───── Data excerpt

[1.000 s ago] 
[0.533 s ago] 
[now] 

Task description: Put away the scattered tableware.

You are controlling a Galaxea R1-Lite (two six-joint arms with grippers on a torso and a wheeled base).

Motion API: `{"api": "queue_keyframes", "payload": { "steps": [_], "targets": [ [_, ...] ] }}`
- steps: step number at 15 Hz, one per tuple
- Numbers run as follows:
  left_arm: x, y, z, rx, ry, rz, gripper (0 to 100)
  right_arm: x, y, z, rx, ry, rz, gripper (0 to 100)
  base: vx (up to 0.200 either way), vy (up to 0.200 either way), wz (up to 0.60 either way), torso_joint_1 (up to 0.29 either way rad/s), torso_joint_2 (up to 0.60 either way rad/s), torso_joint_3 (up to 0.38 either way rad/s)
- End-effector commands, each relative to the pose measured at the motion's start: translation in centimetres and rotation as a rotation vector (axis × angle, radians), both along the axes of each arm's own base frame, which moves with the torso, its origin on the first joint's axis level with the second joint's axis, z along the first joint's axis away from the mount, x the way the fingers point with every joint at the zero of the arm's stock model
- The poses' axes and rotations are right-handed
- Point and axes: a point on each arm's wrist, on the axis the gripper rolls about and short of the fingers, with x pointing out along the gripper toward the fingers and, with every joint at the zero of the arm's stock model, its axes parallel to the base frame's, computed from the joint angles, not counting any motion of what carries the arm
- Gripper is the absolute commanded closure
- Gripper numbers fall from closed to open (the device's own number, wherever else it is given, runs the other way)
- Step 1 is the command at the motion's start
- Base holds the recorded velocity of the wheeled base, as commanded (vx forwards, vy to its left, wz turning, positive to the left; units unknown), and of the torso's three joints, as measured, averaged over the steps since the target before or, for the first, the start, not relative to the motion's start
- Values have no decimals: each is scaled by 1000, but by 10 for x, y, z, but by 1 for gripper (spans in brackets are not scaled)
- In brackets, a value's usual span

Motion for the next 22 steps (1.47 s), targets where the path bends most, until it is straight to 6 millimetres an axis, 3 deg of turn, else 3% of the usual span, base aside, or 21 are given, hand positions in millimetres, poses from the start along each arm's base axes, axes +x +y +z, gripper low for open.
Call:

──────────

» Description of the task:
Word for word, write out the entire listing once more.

» Answer section:
[1.000 s ago] 
[0.533 s ago] 
[now] 

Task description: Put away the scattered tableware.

You are controlling a Galaxea R1-Lite (two six-joint arms with grippers on a torso and a wheeled base).

Motion API: `{"api": "queue_keyframes", "payload": { "steps": [_], "targets": [ [_, ...] ] }}`
- steps: step number at 15 Hz, one per tuple
- Numbers run as follows:
  left_arm: x, y, z, rx, ry, rz, gripper (0 to 100)
  right_arm: x, y, z, rx, ry, rz, gripper (0 to 100)
  base: vx (up to 0.200 either way), vy (up to 0.200 either way), wz (up to 0.60 either way), torso_joint_1 (up to 0.29 either way rad/s), torso_joint_2 (up to 0.60 either way rad/s), torso_joint_3 (up to 0.38 either way rad/s)
- End-effector commands, each relative to the pose measured at the motion's start: translation in centimetres and rotation as a rotation vector (axis × angle, radians), both along the axes of each arm's own base frame, which moves with the torso, its origin on the first joint's axis level with the second joint's axis, z along the first joint's axis away from the mount, x the way the fingers point with every joint at the zero of the arm's stock model
- The poses' axes and rotations are right-handed
- Point and axes: a point on each arm's wrist, on the axis the gripper rolls about and short of the fingers, with x pointing out along the gripper toward the fingers and, with every joint at the zero of the arm's stock model, its axes parallel to the base frame's, computed from the joint angles, not counting any motion of what carries the arm
- Gripper is the absolute commanded closure
- Gripper numbers fall from closed to open (the device's own number, wherever else it is given, runs the other way)
- Step 1 is the command at the motion's start
- Base holds the recorded velocity of the wheeled base, as commanded (vx forwards, vy to its left, wz turning, positive to the left; units unknown), and of the torso's three joints, as measured, averaged over the steps since the target before or, for the first, the start, not relative to the motion's start
- Values have no decimals: each is scaled by 1000, but by 10 for x, y, z, but by 1 for gripper (spans in brackets are not scaled)
- In brackets, a value's usual span

Motion for the next 22 steps (1.47 s), targets where the path bends most, until it is straight to 6 millimetres an axis, 3 deg of turn, else 3% of the usual span, base aside, or 21 are given, hand positions in millimetres, poses from the start along each arm's base axes, axes +x +y +z, gripper low for open.
Call:

With that, the answer is finished.